Credo che il bagliore binomiale sia il metodo corretto, tuttavia producono risultati abbastanza diversi. Non riesco a trovare una risposta definitiva in rete senza sentirmi ancora leggermente incerto e desidero assicurarmi di non sbagliare.

Qualsiasi aiuto o approfondimento su metodi alternativi su questo sarebbe molto apprezzato.


Risposte:


19

Il GLMM binomiale è probabilmente la risposta giusta.

  • Soprattutto con un numero di campioni da piccolo a moderato (9 e 10 nel tuo esempio), la distribuzione della variabile di risposta sarà probabilmente eteroscedastica (la varianza non sarà costante, e in particolare dipenderà dalla media in modo sistematico) e lontano dalla Normalità, in un modo che sarà difficile da trasformare, specialmente se le proporzioni sono vicine a 0 o 1 per alcuni valori della variabile predittore. Questo rende il GLMM una buona idea.
  • Si dovrebbe fare attenzione a controllare / account per overdispersion. Se hai una singola osservazione (cioè un singolo campione / riga binomiale nel tuo frame di dati) per posizione, il tuo (1|Site)effetto casuale lo gestirà automaticamente (anche se vedi Harrison 2015 per una nota cautelativa)
  • se il presupposto precedente è corretto (hai solo un singolo campione binomiale per posizione), puoi anche adattarlo come un normale modello binomiale ( glm(...,family=binomial)- in quel caso puoi anche usare un modello quasibinomiale ( family=quasibinomial) come un modo più semplice e alternativo per tenere conto della sovradispersione
  • se ti piace puoi anche adattare il tuo GLMM con la proporzione come risposta, se imposti l' weightsargomento in modo che sia uguale al numero di campioni:

     glmer(insectCount/NumberOfInsectSamples~ProportionalPlantGroupPresence+
           (1|Location),
           weights=NumberofInsectSamples,
           data=Data,family="binomial")

    (questo dovrebbe dare risultati identici glmer()all'adattamento che hai nella tua domanda).

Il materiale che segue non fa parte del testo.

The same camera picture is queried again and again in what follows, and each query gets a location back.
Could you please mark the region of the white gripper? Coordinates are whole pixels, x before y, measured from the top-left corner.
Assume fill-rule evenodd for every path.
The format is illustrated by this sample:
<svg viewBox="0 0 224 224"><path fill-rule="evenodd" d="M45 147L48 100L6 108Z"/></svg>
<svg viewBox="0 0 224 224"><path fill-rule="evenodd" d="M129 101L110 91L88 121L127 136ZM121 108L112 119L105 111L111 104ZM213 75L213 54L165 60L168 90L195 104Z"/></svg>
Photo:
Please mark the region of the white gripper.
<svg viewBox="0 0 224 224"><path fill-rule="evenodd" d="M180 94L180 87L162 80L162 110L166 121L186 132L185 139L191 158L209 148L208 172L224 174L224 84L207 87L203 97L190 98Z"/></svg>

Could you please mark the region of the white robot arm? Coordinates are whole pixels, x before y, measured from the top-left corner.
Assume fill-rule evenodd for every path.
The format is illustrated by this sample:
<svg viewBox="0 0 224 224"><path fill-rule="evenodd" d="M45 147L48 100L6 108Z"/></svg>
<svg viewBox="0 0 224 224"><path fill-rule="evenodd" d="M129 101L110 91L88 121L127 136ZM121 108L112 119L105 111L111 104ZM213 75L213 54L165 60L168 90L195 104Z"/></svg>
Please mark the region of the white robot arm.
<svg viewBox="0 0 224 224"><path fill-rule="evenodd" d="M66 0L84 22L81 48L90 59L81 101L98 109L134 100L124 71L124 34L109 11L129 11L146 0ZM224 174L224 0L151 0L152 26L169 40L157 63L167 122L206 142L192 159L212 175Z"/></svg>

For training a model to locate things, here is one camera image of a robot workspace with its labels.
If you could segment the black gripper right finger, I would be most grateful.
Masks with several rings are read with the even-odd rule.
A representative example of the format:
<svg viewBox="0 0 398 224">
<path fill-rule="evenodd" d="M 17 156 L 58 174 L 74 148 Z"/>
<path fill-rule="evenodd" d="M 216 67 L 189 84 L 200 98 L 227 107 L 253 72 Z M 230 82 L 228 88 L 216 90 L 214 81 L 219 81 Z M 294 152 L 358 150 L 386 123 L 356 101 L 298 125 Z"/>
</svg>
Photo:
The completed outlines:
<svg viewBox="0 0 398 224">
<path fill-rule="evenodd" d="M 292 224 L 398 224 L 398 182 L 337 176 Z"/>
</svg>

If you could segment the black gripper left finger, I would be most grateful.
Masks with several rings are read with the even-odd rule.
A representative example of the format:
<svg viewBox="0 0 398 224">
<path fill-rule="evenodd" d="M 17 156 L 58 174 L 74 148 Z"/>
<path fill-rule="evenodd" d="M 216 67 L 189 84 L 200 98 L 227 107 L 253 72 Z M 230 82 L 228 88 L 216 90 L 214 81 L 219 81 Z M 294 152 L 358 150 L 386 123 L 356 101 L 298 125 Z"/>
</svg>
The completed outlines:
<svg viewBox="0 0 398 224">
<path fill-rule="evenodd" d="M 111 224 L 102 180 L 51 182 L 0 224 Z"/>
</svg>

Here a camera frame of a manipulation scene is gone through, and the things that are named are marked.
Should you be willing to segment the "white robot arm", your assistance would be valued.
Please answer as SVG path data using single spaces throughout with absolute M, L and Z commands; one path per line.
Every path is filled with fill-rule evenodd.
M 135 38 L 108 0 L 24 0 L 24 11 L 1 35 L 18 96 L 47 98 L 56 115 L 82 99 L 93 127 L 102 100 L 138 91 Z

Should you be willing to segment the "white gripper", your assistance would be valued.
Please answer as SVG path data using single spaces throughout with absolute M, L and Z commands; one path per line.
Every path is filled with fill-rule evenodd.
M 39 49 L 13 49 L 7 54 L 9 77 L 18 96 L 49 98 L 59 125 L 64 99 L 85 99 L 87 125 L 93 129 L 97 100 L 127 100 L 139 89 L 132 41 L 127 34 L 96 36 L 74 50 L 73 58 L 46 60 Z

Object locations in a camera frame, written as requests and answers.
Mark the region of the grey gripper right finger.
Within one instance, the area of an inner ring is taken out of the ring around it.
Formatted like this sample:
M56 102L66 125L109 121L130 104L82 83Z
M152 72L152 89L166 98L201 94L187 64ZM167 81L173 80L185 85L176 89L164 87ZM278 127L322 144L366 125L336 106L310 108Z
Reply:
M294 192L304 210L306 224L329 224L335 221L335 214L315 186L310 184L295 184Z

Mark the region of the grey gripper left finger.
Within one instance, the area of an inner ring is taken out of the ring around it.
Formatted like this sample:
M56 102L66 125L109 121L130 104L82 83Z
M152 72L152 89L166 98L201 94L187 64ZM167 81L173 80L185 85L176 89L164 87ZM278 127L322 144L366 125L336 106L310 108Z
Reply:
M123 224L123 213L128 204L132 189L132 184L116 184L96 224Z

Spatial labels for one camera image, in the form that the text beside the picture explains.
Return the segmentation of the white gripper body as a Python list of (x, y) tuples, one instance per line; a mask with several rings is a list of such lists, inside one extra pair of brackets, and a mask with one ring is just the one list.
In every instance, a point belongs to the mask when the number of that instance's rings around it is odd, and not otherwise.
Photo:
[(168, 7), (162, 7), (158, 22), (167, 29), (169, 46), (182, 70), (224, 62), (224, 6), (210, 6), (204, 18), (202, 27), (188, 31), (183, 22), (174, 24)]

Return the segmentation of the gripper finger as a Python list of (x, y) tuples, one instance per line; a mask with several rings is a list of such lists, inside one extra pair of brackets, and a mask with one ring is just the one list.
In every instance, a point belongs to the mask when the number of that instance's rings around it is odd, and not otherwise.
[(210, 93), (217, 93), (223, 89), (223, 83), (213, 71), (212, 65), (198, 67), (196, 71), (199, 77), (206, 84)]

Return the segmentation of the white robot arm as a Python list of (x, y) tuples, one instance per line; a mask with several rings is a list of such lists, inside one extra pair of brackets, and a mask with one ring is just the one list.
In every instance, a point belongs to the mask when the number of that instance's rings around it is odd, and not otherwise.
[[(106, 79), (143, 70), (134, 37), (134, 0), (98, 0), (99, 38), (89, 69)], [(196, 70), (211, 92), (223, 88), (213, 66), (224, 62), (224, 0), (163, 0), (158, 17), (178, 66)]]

Harrison, Xavier A. " Un confronto tra effetti casuali a livello di osservazione e modelli beta-binomiali per modellare la sovradispersione in dati binomiali in ecologia ed evoluzione ." PeerJ 3 (21 luglio 2015): e1114. doi: 10,7717 / peerj.1114.


Ciao Ben, Mille grazie per la tua risposta chiara e completa!
LA
Utilizzando il nostro sito, riconosci di aver letto e compreso le nostre Informativa sui cookie e Informativa sulla privacy.
Licensed under cc by-sa 3.0 with attribution required.